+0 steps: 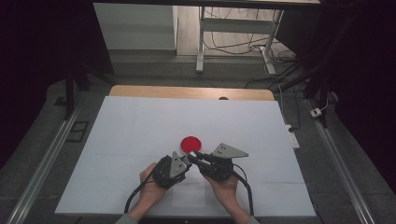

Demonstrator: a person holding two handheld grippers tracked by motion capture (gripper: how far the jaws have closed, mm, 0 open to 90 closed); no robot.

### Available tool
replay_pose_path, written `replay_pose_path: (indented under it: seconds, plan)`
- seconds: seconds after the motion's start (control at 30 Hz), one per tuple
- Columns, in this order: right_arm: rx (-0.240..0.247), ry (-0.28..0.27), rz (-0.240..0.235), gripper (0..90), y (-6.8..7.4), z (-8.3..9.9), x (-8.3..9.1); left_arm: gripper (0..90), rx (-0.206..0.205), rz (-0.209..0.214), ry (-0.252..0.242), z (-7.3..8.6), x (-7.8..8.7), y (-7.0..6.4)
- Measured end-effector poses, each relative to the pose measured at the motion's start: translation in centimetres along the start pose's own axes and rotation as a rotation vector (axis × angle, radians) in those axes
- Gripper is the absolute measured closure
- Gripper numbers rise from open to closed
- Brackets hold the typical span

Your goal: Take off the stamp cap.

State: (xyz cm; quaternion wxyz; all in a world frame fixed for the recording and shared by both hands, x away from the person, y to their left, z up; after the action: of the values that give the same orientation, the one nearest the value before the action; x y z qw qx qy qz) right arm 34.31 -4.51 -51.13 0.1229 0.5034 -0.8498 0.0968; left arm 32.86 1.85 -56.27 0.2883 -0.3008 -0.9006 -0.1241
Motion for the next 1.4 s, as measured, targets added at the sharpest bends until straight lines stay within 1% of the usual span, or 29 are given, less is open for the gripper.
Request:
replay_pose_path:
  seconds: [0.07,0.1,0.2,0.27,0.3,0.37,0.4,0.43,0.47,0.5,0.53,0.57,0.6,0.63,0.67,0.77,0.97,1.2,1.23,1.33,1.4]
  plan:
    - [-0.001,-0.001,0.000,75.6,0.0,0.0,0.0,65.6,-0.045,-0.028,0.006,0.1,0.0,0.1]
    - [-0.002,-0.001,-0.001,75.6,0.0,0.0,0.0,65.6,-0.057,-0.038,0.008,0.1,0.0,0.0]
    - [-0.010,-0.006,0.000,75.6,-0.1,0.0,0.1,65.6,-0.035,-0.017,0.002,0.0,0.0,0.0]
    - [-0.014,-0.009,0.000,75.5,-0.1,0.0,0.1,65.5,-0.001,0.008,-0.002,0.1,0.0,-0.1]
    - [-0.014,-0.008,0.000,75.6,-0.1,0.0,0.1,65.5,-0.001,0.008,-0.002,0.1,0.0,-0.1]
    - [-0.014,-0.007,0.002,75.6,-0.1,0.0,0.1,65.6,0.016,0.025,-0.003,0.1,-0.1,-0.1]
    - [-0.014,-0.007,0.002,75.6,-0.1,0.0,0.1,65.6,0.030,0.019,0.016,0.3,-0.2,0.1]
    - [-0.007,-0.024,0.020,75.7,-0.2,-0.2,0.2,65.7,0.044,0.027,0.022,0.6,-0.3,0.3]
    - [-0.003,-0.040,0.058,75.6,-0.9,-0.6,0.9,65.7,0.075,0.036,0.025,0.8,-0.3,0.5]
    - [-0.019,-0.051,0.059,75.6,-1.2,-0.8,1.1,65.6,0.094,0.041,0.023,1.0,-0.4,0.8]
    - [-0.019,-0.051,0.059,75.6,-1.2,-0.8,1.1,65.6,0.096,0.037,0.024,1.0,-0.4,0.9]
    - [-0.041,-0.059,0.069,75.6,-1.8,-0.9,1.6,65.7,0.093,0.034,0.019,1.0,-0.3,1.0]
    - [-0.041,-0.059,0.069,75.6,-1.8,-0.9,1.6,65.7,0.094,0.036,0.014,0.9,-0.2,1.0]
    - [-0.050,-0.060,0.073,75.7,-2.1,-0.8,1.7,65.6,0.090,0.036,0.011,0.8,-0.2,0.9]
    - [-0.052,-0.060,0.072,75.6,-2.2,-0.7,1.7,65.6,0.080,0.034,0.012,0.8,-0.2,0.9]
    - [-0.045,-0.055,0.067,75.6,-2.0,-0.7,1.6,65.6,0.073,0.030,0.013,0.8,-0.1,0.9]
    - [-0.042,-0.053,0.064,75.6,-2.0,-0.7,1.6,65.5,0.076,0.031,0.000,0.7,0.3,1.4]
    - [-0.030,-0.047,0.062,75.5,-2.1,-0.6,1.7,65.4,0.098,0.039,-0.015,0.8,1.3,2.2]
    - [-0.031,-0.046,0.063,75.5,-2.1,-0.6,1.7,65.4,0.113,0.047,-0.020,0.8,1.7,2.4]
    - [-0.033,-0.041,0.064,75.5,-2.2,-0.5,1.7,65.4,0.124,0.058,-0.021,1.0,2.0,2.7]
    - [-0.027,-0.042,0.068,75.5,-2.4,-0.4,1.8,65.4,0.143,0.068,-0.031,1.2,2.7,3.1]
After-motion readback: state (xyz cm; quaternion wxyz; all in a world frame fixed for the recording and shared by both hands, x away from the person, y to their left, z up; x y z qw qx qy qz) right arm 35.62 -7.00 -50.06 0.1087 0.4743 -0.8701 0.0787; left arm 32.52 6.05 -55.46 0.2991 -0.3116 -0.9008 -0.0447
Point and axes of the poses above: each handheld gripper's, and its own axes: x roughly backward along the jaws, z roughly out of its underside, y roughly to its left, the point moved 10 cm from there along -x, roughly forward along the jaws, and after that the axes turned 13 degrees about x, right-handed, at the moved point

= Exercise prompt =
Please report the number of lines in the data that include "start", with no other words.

= Response =
2